Medium2 marksMultiple Choice

ACCA · Question 11 · Analyzing and Interpreting Financial Statements

SECTION A

Company X and Company Y operate in the same retail sector. Company X recently revalued its property portfolio upwards by 40%, while Company Y continues to hold its properties at historical cost.

Assuming all other financial metrics are identical, what is the most likely impact of this revaluation on Company X's Return on Capital Employed (ROCE) compared to Company Y?

Answer options:

A.

Company X will have a higher ROCE than Company Y.

B.

Company X will have a lower ROCE than Company Y.

C.

Company X and Company Y will have the same ROCE.

D.

The impact on ROCE cannot be determined without knowing the tax rate.

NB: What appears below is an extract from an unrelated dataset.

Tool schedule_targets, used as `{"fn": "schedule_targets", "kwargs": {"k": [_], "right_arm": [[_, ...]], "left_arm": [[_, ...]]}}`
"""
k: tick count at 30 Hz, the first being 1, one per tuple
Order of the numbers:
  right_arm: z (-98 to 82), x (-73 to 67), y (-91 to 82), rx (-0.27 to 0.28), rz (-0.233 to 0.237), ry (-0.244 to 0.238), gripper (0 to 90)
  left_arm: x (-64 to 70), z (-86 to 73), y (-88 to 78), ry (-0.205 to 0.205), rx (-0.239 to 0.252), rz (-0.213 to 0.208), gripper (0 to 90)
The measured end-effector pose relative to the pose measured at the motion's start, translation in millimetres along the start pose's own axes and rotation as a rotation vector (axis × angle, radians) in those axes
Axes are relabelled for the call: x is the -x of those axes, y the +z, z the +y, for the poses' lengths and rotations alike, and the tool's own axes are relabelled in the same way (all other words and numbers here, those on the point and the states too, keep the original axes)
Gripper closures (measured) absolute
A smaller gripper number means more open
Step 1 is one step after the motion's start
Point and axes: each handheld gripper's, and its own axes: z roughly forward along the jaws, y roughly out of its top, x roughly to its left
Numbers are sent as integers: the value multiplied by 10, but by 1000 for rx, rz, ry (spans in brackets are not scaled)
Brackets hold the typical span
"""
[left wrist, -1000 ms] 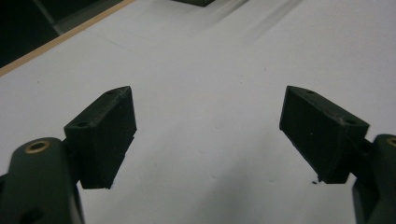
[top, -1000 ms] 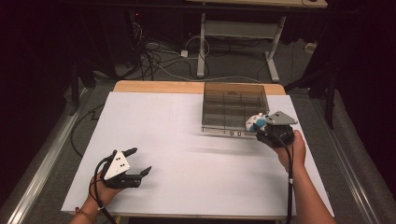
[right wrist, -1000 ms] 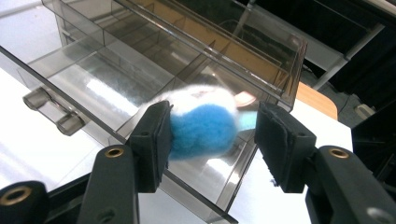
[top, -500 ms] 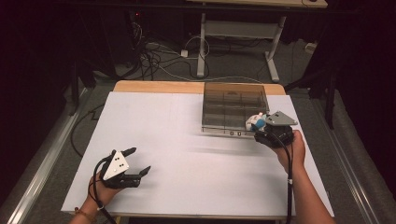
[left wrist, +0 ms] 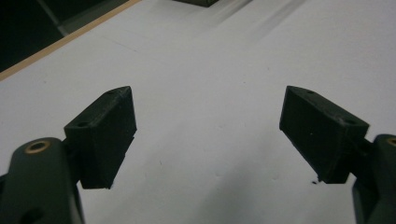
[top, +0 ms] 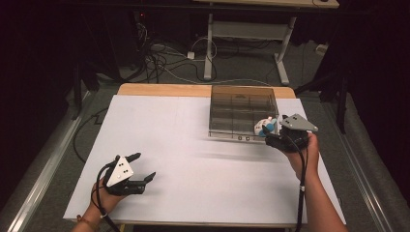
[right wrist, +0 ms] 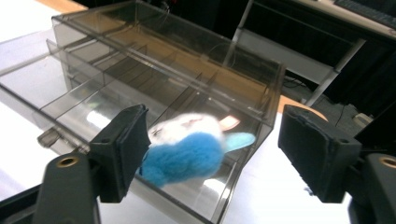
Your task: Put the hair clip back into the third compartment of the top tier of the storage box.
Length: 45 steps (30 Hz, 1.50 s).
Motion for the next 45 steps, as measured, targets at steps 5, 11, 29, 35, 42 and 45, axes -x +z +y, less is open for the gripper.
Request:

How to approach this question

Analyze the ROCE formula: PBIT / Capital Employed. Determine how an upward revaluation affects both the numerator (via depreciation) and the denominator (via equity).

Full Answer

B.Company X will have a lower ROCE than Company Y.✓ Correct
ROCE is calculated as Profit Before Interest and Tax (PBIT) divided by Capital Employed (Equity + Non-Current Liabilities). An upward revaluation increases the carrying amount of assets and equity, increasing the denominator. It also leads to higher subsequent depreciation charges, which reduces PBIT (the numerator). Both of these effects cause the ROCE to decrease compared to a company using historical cost.

Common mistakes

Assuming that higher asset values indicate a 'better' company and therefore a higher return ratio, failing to realize the mathematical impact on the denominator.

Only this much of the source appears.